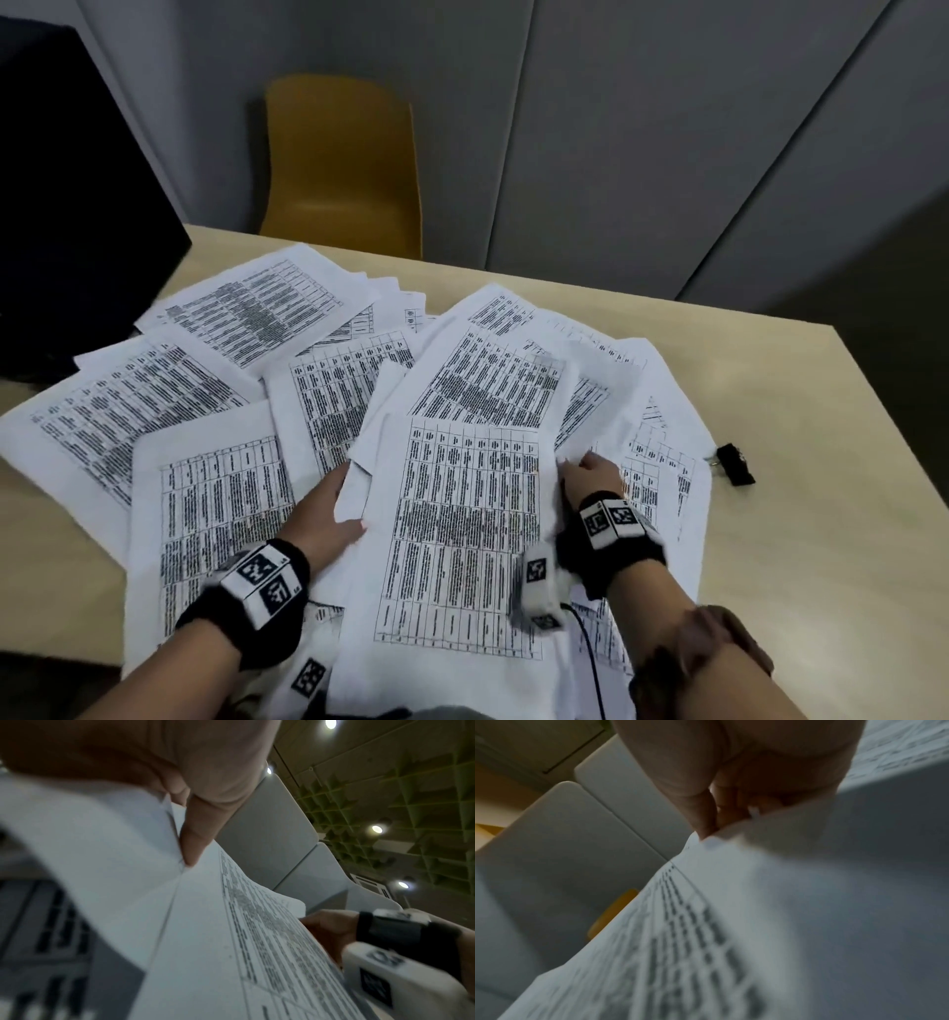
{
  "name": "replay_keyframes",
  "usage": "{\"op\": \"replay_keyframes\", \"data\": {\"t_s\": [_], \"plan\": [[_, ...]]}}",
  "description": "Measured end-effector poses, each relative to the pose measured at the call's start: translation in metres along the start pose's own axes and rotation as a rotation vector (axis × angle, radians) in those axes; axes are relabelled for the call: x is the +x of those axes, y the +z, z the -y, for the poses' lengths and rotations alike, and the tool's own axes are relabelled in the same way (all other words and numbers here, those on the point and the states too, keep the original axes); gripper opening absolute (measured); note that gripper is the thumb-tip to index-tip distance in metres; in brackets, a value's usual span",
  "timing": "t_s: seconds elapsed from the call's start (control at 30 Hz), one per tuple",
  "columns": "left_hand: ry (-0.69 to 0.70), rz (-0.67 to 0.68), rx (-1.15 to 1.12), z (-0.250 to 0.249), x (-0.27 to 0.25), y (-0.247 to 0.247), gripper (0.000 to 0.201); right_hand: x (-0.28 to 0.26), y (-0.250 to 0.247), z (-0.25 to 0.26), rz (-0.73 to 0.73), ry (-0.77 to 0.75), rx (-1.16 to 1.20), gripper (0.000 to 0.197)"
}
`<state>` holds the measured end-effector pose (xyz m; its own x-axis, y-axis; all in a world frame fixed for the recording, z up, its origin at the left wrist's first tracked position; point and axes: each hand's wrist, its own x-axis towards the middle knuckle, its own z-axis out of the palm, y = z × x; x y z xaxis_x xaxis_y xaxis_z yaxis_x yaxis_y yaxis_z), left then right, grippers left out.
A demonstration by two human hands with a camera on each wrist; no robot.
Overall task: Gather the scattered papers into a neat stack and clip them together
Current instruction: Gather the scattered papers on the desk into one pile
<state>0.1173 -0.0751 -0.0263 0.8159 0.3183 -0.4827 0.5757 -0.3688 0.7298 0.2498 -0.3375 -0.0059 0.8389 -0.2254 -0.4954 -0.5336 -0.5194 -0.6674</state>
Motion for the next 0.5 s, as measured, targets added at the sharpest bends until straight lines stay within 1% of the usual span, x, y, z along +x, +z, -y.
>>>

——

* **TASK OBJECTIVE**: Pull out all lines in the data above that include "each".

* **RESULT OF THIS TASK**:
  "description": "Measured end-effector poses, each relative to the pose measured at the call's start: translation in metres along the start pose's own axes and rotation as a rotation vector (axis × angle, radians) in those axes; axes are relabelled for the call: x is the +x of those axes, y the +z, z the -y, for the poses' lengths and rotations alike, and the tool's own axes are relabelled in the same way (all other words and numbers here, those on the point and the states too, keep the original axes); gripper opening absolute (measured); note that gripper is the thumb-tip to index-tip distance in metres; in brackets, a value's usual span",
`<state>` holds the measured end-effector pose (xyz m; its own x-axis, y-axis; all in a world frame fixed for the recording, z up, its origin at the left wrist's first tracked position; point and axes: each hand's wrist, its own x-axis towards the middle knuckle, its own z-axis out of the palm, y = z × x; x y z xaxis_x xaxis_y xaxis_z yaxis_x yaxis_y yaxis_z), left then right, grippers left out.
A demonstration by two human hands with a camera on each wrist; no robot.

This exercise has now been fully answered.